• WORK REQUEST: Gather, from the data below, each line in which the word "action" occurs.

*** SUPPLIED MATERIAL ***

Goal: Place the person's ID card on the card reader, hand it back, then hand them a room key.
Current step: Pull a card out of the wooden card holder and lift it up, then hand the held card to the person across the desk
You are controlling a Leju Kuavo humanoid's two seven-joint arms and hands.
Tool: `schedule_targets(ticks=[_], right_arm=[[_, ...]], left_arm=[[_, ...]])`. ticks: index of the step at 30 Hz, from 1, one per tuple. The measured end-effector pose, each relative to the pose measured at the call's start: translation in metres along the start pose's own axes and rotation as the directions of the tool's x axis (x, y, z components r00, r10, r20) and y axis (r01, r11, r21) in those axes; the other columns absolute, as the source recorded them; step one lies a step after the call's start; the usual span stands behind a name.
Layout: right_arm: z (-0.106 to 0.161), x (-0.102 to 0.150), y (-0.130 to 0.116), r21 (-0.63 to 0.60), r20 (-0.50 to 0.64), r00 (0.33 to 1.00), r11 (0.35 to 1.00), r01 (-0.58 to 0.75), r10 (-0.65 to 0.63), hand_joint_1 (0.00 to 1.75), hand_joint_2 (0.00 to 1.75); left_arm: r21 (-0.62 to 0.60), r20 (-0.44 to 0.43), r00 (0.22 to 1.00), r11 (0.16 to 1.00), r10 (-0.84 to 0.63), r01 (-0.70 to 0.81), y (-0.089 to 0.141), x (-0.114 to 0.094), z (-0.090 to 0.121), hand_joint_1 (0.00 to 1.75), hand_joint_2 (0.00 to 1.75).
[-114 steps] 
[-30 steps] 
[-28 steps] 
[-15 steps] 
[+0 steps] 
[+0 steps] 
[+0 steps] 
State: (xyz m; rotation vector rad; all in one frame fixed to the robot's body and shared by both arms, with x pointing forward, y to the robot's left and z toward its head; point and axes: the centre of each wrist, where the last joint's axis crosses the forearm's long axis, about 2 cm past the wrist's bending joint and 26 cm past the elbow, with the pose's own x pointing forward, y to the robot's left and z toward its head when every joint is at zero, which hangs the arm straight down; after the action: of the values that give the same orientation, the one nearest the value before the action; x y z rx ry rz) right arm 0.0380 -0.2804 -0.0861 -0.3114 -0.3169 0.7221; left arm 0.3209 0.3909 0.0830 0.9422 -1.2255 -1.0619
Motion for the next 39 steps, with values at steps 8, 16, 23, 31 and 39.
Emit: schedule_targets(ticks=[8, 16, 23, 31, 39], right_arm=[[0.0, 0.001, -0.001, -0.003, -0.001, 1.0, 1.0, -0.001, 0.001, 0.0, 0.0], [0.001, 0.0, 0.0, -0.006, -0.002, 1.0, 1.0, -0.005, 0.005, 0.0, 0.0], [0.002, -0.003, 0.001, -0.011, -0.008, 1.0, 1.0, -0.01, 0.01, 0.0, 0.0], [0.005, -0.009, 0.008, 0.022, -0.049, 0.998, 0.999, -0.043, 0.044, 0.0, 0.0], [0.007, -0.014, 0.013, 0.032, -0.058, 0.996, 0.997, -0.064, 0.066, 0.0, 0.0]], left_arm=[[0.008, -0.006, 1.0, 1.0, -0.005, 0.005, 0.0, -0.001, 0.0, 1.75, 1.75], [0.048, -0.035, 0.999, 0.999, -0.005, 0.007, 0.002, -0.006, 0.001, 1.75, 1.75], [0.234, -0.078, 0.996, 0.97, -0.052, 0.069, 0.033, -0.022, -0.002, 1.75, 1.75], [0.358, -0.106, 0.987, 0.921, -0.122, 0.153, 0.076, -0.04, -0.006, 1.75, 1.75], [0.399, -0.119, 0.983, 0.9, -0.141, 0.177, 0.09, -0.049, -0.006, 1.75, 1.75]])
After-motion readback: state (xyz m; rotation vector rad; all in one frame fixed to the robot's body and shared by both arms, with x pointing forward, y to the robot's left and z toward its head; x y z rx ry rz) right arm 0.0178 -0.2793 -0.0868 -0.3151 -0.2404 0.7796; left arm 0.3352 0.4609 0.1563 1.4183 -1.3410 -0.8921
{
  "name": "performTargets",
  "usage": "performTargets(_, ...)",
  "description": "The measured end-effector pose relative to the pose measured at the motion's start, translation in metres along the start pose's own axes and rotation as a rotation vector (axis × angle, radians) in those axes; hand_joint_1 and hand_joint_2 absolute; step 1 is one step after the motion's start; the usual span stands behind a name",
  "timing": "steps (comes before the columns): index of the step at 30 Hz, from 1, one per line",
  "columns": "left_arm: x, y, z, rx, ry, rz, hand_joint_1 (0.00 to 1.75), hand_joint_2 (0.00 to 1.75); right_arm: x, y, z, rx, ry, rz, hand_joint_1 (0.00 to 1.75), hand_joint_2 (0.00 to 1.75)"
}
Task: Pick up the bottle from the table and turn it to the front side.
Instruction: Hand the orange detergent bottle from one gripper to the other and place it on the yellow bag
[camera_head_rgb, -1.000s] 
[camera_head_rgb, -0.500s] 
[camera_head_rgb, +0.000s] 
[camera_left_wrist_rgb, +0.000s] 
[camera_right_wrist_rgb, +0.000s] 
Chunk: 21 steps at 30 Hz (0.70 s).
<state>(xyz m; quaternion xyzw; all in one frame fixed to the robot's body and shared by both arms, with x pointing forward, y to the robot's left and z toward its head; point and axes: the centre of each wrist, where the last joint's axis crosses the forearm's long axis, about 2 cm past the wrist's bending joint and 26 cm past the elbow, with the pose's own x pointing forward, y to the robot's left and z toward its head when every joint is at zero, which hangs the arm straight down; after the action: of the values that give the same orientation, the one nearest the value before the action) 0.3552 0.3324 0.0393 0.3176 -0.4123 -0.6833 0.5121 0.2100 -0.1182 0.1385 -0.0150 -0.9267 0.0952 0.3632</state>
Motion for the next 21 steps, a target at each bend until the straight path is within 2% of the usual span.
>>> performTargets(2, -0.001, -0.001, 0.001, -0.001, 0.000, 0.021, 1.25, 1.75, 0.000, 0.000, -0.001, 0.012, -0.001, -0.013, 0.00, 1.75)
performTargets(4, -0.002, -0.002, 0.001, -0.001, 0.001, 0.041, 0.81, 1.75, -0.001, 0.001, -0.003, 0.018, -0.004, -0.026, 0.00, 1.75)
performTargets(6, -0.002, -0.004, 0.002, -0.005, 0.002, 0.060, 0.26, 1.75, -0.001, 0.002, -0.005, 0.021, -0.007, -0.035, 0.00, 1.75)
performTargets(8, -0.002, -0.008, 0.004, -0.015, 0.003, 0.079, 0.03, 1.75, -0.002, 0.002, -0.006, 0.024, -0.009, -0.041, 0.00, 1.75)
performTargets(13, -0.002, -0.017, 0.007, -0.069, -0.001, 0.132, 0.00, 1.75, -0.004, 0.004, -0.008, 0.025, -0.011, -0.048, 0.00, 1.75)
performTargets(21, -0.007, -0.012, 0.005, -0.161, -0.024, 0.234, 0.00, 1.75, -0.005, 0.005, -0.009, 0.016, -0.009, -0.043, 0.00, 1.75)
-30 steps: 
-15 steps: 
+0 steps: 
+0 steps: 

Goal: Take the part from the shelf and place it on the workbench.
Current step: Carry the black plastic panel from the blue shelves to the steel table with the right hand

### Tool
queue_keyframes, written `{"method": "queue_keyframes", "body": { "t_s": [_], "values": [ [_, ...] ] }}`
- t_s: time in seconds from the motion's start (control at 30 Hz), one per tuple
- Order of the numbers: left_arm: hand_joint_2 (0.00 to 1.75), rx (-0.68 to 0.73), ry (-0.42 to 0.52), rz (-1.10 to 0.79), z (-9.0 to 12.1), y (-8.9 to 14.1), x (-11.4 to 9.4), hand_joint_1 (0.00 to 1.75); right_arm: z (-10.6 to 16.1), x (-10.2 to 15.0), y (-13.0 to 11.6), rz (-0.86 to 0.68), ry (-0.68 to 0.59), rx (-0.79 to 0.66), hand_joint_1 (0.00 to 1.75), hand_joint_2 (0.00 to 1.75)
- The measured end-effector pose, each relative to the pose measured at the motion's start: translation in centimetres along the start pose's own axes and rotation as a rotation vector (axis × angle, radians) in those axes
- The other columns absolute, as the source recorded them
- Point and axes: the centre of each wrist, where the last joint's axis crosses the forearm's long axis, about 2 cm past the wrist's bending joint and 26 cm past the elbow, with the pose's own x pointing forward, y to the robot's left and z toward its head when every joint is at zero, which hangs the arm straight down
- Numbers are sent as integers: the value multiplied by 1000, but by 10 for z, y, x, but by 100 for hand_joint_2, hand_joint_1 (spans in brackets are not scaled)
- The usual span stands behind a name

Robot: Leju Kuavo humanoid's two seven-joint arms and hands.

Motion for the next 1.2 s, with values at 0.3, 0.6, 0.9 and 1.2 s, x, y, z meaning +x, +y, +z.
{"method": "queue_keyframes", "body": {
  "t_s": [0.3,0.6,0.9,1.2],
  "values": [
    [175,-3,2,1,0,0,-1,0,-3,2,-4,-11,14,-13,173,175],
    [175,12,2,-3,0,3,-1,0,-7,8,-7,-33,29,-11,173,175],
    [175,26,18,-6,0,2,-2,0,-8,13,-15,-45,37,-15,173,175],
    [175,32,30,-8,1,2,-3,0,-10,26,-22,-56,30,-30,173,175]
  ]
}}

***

• OUTPUT OF THE EXERCISE:
State: (xyz m; rotation vector rad; all in one frame fixed to the robot's body and shared by both arms, with x pointing forward, y to the robot's left and z toward its head; point and axes: the centre of each wrist, where the last joint's axis crosses the forearm's long axis, about 2 cm past the wrist's bending joint and 26 cm past the elbow, with the pose's own x pointing forward, y to the robot's left and z toward its head when every joint is at zero, which hangs the arm straight down; after the action: of the values that give the same orientation, the one nearest the value before the action; x y z rx ry rz) right arm 0.0380 -0.2804 -0.0861 -0.3114 -0.3169 0.7221; left arm 0.3209 0.3909 0.0830 0.9422 -1.2255 -1.0619
<state>(xyz m; quaternion xyzw; all in one frame fixed to the robot's body and shared by both arms, with x pointing forward, y to the robot's left and z toward its head; point and axes: the centre of each wrist, where the last joint's axis crosses the forearm's long axis, about 2 cm past the wrist's bending joint and 26 cm past the elbow, with the pose's own x pointing forward, y to the robot's left and z toward its head when every joint is at zero, which hangs the arm straight down; after the action: of the values that give the same orientation, the one nearest the value before the action) 0.3552 0.3324 0.0393 0.3176 -0.4123 -0.6833 0.5121 0.2100 -0.1182 0.1385 -0.0150 -0.9267 0.0952 0.3632</state>

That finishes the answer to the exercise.